Une agence immobilière a tiré le rideau dans les rues de Toulouse
Une agence immobilière a tiré le rideau dans les rues de Toulouse © AFP / Adrien NOWAK / Hans Lucas / Hans Lucas via AFP

En plein confinement, comment faire visiter des appartements, organiser un déménagement, obtenir certains documents administratifs ou encore les diagnostics techniques essentiels à la réalisation des actes de vente ? Si les procédures peuvent désormais être dématérialisées, cela ne suffit pas toujours à faire avancer les dossiers.

Report exceptionnel des obligations contractuelles

Certes, au cours des deux dernières semaines, quelques transactions immobilières ont pu être finalisées et signées à distance, de manière électronique et grâce à des procurations. Certains témoignages font même état de stratagèmes de remise des clés dans des supermarchés pour échapper aux contrôles.
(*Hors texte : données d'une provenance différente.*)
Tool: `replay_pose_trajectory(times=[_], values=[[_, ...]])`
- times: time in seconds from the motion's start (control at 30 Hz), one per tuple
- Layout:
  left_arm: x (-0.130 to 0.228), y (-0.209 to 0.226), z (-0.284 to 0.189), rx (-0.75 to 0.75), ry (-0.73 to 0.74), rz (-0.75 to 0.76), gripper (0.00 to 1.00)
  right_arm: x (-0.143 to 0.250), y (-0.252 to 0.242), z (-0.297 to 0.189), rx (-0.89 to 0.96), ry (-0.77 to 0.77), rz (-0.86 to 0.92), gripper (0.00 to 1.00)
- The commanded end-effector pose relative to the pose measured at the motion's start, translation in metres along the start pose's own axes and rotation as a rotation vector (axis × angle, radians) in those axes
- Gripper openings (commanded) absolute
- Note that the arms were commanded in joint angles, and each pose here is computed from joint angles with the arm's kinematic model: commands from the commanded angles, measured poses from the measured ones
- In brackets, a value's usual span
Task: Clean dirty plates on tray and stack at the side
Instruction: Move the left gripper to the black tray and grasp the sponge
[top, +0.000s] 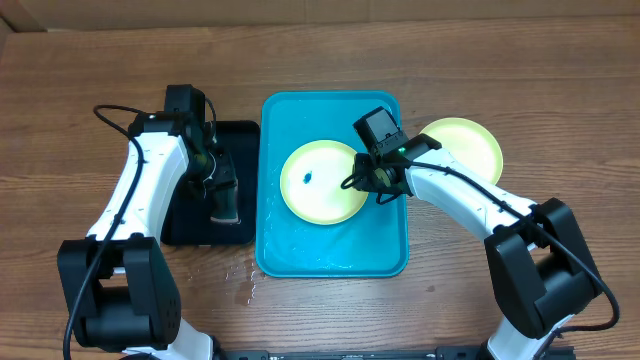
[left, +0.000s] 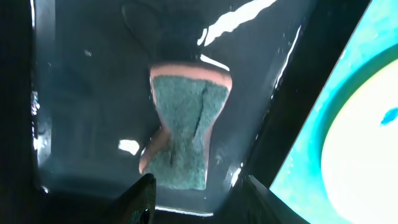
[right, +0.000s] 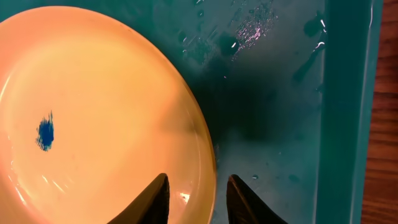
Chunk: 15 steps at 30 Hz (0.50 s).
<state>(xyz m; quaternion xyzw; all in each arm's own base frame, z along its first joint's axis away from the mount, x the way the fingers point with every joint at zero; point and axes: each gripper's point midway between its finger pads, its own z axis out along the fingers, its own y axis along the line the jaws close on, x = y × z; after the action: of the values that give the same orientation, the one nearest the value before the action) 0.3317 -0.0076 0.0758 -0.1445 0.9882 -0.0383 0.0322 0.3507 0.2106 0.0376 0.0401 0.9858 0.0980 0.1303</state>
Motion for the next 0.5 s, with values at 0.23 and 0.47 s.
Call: replay_pose_trajectory(times=[0.23, 0.47], values=[[0.011, -0.006, -0.007, 0.006, 0.022, 0.043, 0.46, 0.003, 0.000, 0.004, 0.001, 0.010, -0.006, 0.36], [0.023, 0.009, 0.002, -0.076, 0.055, 0.049, 0.41, 0.003, -0.001, 0.004, 0.009, 0.009, -0.022, 0.36]])
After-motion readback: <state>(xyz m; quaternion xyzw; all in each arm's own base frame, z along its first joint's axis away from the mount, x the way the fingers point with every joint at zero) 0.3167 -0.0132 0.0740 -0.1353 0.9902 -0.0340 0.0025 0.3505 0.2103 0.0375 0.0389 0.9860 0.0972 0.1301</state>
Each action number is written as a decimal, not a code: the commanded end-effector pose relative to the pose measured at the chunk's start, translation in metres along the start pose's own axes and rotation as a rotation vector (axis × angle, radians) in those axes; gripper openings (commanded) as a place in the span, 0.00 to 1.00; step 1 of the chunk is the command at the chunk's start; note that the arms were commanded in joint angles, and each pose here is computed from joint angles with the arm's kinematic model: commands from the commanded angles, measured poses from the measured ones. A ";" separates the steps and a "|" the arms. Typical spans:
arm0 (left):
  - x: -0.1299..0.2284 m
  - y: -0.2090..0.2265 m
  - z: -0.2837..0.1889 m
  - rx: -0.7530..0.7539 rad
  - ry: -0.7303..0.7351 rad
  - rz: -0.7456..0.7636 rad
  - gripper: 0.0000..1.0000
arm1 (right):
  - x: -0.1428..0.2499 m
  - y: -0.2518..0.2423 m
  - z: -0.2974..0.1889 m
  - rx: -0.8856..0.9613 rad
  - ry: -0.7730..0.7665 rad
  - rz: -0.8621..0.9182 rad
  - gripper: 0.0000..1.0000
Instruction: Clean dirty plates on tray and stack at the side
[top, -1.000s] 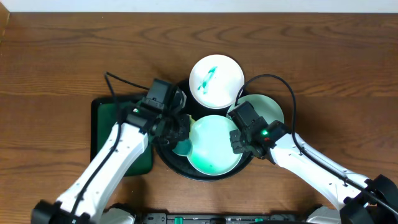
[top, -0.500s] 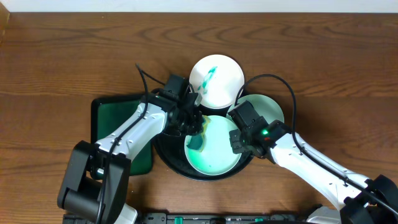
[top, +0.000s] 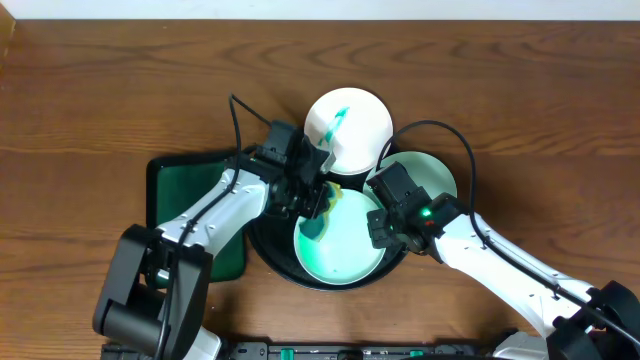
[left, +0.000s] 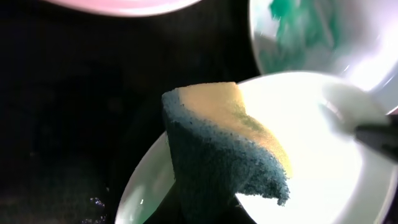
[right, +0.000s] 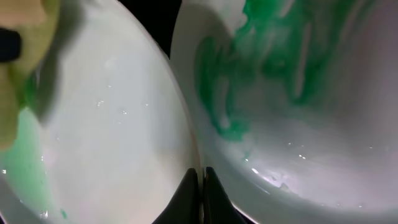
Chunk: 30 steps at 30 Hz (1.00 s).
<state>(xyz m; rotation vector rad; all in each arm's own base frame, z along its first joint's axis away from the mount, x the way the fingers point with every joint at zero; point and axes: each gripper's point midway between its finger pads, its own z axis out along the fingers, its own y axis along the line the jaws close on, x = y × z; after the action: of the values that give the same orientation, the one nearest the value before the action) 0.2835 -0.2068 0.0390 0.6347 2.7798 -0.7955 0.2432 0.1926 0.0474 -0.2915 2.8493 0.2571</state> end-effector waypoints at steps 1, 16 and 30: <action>0.021 0.005 0.011 0.009 0.046 0.048 0.07 | -0.004 0.012 -0.006 -0.051 -0.004 -0.019 0.01; 0.037 0.007 0.008 -0.012 0.098 -0.032 0.07 | -0.001 0.010 -0.006 -0.048 0.007 -0.018 0.01; 0.046 -0.024 -0.016 0.102 0.108 0.008 0.07 | 0.000 0.010 -0.006 -0.046 0.012 -0.018 0.01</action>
<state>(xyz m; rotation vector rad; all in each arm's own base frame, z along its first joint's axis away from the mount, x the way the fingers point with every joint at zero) 0.2415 -0.1936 0.0443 0.6699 2.8747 -0.8270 0.2369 0.1960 0.0467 -0.3028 2.8755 0.2969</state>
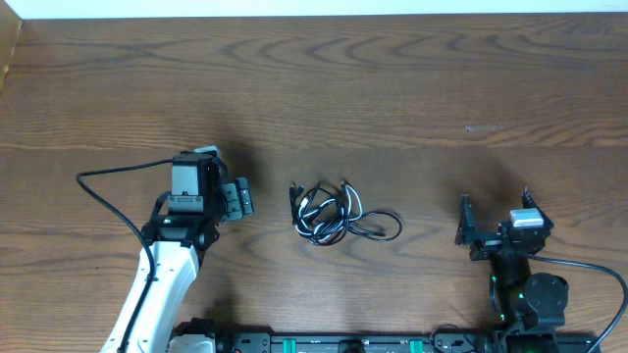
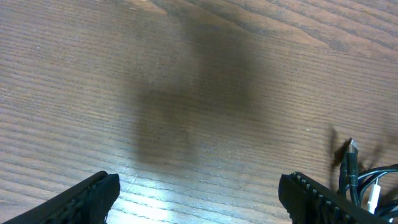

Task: Untangle cables
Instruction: 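Advance the left gripper rightward toward the left edge of the cables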

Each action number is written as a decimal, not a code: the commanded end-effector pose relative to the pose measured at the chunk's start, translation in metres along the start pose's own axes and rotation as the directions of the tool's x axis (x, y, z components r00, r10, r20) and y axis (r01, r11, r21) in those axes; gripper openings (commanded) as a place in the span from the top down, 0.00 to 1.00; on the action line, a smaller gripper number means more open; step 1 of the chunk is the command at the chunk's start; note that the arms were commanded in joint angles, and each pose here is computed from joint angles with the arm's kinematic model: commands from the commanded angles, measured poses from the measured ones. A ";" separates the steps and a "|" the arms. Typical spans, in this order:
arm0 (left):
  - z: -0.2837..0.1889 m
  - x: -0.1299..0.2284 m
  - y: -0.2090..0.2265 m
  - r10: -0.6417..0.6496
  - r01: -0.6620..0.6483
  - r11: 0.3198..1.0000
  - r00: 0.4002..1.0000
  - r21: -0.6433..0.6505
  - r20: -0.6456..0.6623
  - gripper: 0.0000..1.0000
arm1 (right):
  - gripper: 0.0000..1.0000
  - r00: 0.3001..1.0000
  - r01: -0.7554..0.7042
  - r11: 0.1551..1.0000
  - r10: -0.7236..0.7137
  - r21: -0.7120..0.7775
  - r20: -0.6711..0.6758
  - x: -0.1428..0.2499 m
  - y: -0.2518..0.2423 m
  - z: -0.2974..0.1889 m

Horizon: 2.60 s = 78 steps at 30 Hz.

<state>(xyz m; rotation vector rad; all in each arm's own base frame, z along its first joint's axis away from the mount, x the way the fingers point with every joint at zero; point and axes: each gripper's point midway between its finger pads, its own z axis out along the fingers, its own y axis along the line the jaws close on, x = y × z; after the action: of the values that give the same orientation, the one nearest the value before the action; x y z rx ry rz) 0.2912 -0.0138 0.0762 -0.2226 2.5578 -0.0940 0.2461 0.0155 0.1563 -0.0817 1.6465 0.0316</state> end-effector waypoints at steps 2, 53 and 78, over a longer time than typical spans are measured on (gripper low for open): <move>-0.003 -0.009 0.000 0.008 -0.008 1.000 1.000 -0.001 0.017 0.13 | 0.01 1.000 0.007 1.000 -0.007 0.008 0.002 0.000 -0.002 0.000; -0.007 -0.009 -0.014 0.057 -0.057 0.996 0.998 0.073 0.003 0.13 | 0.01 1.000 0.007 1.000 -0.007 0.008 0.002 0.000 -0.002 0.000; -0.011 -0.018 -0.053 0.191 -0.201 0.968 0.979 0.152 0.076 0.13 | 0.01 1.000 0.007 1.000 -0.007 0.008 0.002 0.000 -0.002 0.000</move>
<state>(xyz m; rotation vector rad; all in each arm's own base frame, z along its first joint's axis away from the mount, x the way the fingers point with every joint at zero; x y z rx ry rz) 0.2994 -0.0606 0.0905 0.0578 2.5123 -0.2140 0.2461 0.0155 0.1562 -0.0817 1.6469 0.0316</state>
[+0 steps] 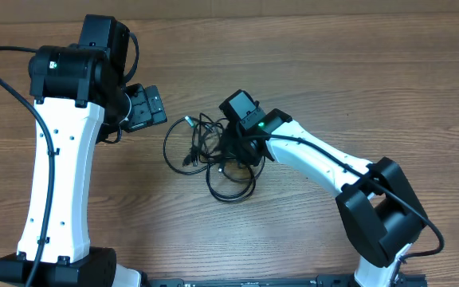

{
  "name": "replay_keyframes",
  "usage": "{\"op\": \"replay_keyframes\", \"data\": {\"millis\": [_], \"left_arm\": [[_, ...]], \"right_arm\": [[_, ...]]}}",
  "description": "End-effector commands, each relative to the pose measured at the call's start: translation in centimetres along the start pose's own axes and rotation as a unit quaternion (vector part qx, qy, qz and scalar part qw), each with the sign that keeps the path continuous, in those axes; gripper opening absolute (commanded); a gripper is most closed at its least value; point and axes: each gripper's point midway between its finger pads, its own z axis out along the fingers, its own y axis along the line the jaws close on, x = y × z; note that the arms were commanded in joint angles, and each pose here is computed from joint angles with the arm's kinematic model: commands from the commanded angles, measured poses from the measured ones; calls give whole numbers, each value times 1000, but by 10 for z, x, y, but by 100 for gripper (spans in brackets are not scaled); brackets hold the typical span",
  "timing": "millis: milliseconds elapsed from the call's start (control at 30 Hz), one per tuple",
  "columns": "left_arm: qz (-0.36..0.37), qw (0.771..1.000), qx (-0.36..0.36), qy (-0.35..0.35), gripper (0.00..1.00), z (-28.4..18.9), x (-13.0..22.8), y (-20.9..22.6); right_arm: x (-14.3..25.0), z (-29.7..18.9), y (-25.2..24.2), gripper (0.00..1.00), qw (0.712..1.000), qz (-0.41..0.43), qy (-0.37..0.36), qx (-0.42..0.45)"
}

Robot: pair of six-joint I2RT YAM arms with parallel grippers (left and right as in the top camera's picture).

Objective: Untangle cables
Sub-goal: 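Close the right gripper on cable strands in the tangle, then lift the grasped strands with the right gripper and pull back-right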

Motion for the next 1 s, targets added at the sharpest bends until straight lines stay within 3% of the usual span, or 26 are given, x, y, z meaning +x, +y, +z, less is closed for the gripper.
{"op": "replay_keyframes", "data": {"millis": [0, 233, 467, 600, 800, 900, 967], "left_arm": [[13, 1000, -9, 3, 100, 3, 0, 1], [13, 1000, -9, 3, 100, 3, 0, 0], [13, 1000, -9, 4, 100, 3, 0, 0], [13, 1000, -9, 4, 100, 3, 0, 0], [13, 1000, -9, 4, 100, 3, 1, 0], [13, 1000, -9, 4, 100, 3, 1, 0], [13, 1000, -9, 4, 100, 3, 1, 0]], "right_arm": [[-6, -2, 2, 4, 999, -38, -13, 3], [-15, -67, 47, 4, 985, -159, -47, -55], [-11, -184, 96, 4, 928, -323, -130, -132], [-4, -221, 99, 4, 912, -344, -157, -159], [24, -221, 101, 4, 906, -360, -97, -199], [20, -208, 91, 4, 905, -374, -102, -172], [2, -201, 74, 4, 922, -343, -135, -116]]}}
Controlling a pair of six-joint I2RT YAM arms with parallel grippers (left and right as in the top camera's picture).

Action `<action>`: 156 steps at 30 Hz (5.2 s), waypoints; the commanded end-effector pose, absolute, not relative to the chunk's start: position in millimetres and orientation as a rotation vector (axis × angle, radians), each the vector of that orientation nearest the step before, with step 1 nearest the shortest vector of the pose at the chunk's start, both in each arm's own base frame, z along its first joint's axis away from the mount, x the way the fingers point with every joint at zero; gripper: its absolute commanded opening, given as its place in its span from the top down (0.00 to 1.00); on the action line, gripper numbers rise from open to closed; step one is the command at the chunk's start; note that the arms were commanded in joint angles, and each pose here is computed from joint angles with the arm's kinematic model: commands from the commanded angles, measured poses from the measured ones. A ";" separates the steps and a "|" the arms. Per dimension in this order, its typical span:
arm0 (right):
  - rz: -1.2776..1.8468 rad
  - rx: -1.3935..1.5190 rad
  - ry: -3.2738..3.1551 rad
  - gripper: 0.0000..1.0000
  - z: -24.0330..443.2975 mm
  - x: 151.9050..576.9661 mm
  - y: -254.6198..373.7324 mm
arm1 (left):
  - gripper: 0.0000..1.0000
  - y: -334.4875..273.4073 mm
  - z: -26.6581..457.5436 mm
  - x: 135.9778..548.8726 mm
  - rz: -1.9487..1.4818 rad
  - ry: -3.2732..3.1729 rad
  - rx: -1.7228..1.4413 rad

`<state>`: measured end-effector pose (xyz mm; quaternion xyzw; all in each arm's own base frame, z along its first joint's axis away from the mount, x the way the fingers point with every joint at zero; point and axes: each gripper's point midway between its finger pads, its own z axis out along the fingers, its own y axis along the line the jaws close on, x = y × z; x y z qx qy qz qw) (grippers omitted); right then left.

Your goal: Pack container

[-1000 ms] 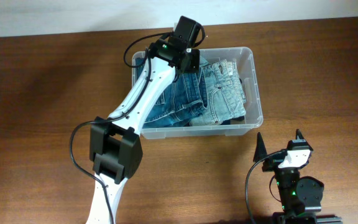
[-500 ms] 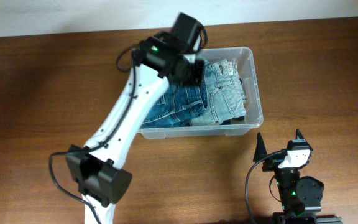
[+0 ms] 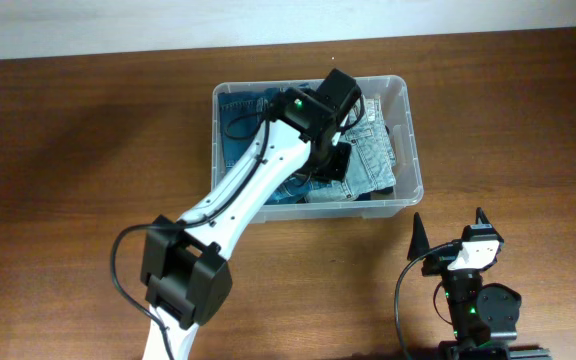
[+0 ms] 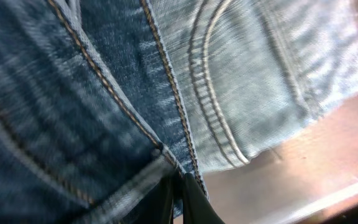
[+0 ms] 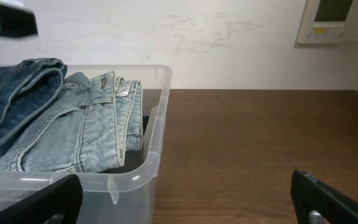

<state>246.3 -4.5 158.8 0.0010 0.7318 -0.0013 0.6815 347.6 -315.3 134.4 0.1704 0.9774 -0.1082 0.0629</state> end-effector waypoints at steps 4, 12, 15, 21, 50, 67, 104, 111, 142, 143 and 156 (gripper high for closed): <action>-0.012 0.006 1.643 0.02 157.2 246.0 -6.4 | 0.93 -307.2 117.8 362.5 -0.238 2.948 0.473; -0.012 0.006 1.643 0.02 157.1 246.0 -6.4 | 0.83 -316.5 193.9 389.5 -0.334 2.769 0.466; -0.012 0.006 1.643 0.02 157.2 246.0 -6.4 | 0.58 -318.2 241.5 393.2 -0.388 2.672 0.454; -0.012 0.006 1.643 0.02 157.1 246.0 -6.4 | 0.01 -295.8 272.6 395.5 -0.272 2.612 0.405; -0.012 0.006 1.643 0.02 157.2 246.0 -6.4 | 0.01 -275.7 259.3 368.1 -0.163 2.735 0.440; -0.012 0.006 1.643 0.02 157.2 246.0 -6.4 | 0.01 -229.7 233.1 342.0 -0.195 2.400 0.683; -0.012 0.006 1.643 0.02 157.2 246.0 -6.4 | 0.01 -49.6 180.6 247.1 -0.183 1.580 0.230; -0.012 0.006 1.643 0.02 157.2 246.0 -6.4 | 0.01 -32.3 185.1 244.4 -0.122 1.526 0.177; -0.012 0.006 1.643 0.02 157.1 246.0 -6.4 | 0.01 -18.3 161.7 244.6 -0.087 1.624 0.125; -0.012 0.006 1.643 0.02 157.1 246.0 -6.4 | 0.01 -18.3 161.7 244.6 -0.087 1.624 0.125; -0.012 0.006 1.643 0.02 157.1 246.0 -6.4 | 0.01 -18.3 161.9 244.6 -0.087 1.623 0.125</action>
Mais la grande majorité des actes d'achat est en stand-by confirme Elodie Frémont, notaire à Paris et membre de la chambre des notaires du Grand Paris. 

Cela dit, vendeurs et acquéreurs peuvent, dit-elle, se rassurer : 

Les obligations contractuelles et les délais qui entourent les promesses de vente vont être repoussés au minimum d'un mois. Ce qui nous préoccupe, c'est d'être en capacité de gérer l'embouteillage qui va se profiler à la sortie de la crise. Il faudra signer tous les actes qui sont aujourd'hui bloqués, et rattraper le retard.

L'immobilier, victime de la crise ou valeur refuge?

Le nombre d'actes effectués a effectivement été divisé par 6 depuis le début de la crise précise le Conseil supérieur du notariat. Mais à la sortie du confinement, qu'en sera-t-il? Deux tendances vont se superposer poursuit Elodie Frémont. "D'un côté, explique-t-elle, on peut s'attendre à ce qu'après la crise, l'immobilier soit considéré comme une valeur refuge. Les acquéreurs ne vont donc pas disparaître. Au contraire. Mais en même temps, les capacités d'endettement des ménages seront forcément réduites. C'est une certitude." 

Résultat : une baisse des prix est probable. Mais pas un effondrement. Elle devrait être comprise entre 5 et 15%.

Même diagnostic pour Henri Buzy-Cazaux, président de l'IMSI, l'institut des métiers de l'immobilier, ex-président de la FNAIM et animateur d’un cercle de professionnels du secteur impactés par cette crise. "La fragilisation de l'économie et la baisse de solvabilité des ménages auront forcément un impact sur les prix, complète-t-il. Mais il sera probablement moins fort - de l'ordre de 5% - dans les zones "tendues" comme les métropoles et les villes attractives, que dans les zones dites "détendues" où la baisse pourrait être plutôt de 10% !

Correction en perpective

Selon la manière dont l'activité redémarrera après ce ralentissement de plusieurs semaines, cet expert prédit ensuite une remontée des prix, ou une deuxième vague de baisse si le pays plongeait plus durablement dans la récession

"Cette petite chute des prix attendue n'est pas forcément une mauvaise nouvelle", nuance Elodie Frémont. Beaucoup de notaires pensent que les prix sont montés trop haut récemment, "notamment autour de la capitale". Une légère correction serait plutôt bienvenue, selon eux.

Président du Conseil supérieur du notariat, Jean-François Humbert veut lui rester prudent. "Les spécificités de cette crise font qu'il est très difficile de savoir comment va réagir le marché, d'autant que nous ne savons combien de temps elle durera. Il ne faudrait pas qu'en anticipant une baisse des prix, le marché se retrouve bloqué ! Mais il est certain que l'immobilier n'est pas un secteur à part, indépendant du reste de l'économie. Si celle-ci vascille, il s'en trouvera affecté".